The other school of thought, the one with which I had much more of a pleasure working, accepts the notion that perhaps there may be some benefit to learning new ways of communicating. They concede that there may in fact be some truth that changing the way we communicate might better enable the current generation of teachers to convey information to their audiences in inspirational ways. As you can see, the title of ‘information sharer’ fits this Generation 2.0 of teacher much better than the ‘sages on dusty stages’ that precede them. Think of it like an iPhone versus a telegram – both get a message across, but the quality of the message, the way we go about receiving it and how we choose to interact with it are very different. Students may be sitting in lecture halls, texting and doing their very best to provide evidence of just how many twits there are in the crowd, but in this unfortunately common act of ignorance, they’re also sending a very valuable albeit crudely packaged message to their leaders and guides: we use technology to get our messages across, why aren’t you?

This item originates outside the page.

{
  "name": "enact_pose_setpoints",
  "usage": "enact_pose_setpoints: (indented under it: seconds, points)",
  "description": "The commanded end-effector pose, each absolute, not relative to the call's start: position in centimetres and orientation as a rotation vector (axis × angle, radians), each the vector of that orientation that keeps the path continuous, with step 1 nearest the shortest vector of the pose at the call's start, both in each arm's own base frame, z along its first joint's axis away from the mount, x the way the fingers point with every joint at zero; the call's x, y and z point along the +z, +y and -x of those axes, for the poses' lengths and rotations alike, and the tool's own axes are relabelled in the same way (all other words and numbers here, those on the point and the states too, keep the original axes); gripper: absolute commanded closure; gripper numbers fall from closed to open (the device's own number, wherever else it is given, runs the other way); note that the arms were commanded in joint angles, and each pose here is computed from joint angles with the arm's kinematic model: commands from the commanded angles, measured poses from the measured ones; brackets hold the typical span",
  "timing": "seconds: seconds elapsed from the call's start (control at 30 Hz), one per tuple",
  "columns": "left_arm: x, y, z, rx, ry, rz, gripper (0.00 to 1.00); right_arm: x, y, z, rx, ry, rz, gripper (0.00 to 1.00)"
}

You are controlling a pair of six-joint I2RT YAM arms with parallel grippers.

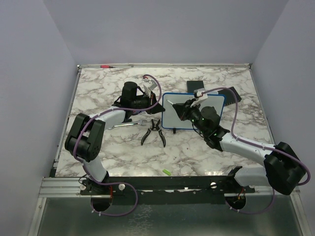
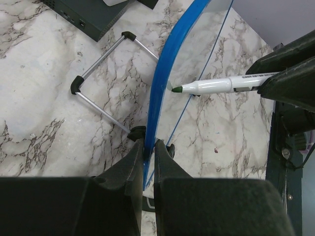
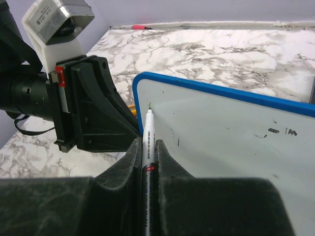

I realize I’m generalizing, but at this stage of the debate about openness, it’s difficult to deny that we haven’t yet come close to finding a middle ground. But why look at technology through bitter colored glasses smeared with resistance? After all, technology is as much a vehicle of information transfer as paper is. The difference is that whereas paper can be viewed as the byproduct of massacred forests, the Internet (for to use the term technology would be much too gnarly a maze to navigate in the context of this discussion) could just as easily be seen as a voracious devourer of our privacy. The production of paper is contaminating our planet. The Internet is home to evil predators. Producing paper pollutes our water supplies. Surfing the electronic waves of the Internet is dangerous because ‘they’re watching you’.
Is it at all clear how ridiculous the argument against anything can become whenever we refuse to bend our perceptions just enough to see things a little differently? Paper has also been an invaluable tool facilitating communication through generations. Some of the most important decisions made on the planet have been recorded on paper. Art, history and love have been created on paper. As for the Internet, it has provided access to medical care in some of the most remote places on this planet, given the opportunity for children to learn in areas where traditional schools don’t exist, and facilitated the cultivation of countless communities of like-minded individuals seeking ways to connect and contribute value to society.
And what about teachers teaching teachers? Isn’t it possible that there are new instructors out there, just entering into the world of knowledge sharing, who would greatly appreciate a benchmark approach to course development? Wouldn’t having access to some of the most renown higher education institutions’ courses (Yale and MIT come to mind) have the potential to add value to the educational offerings provided by any countries at all interested and able to access and make subsequent use of the information, regardless of whether it’s to inject new lifeblood into university, high school or even elementary school curricula?
All I’m saying is…try being open. The middle ground isn’t that far away.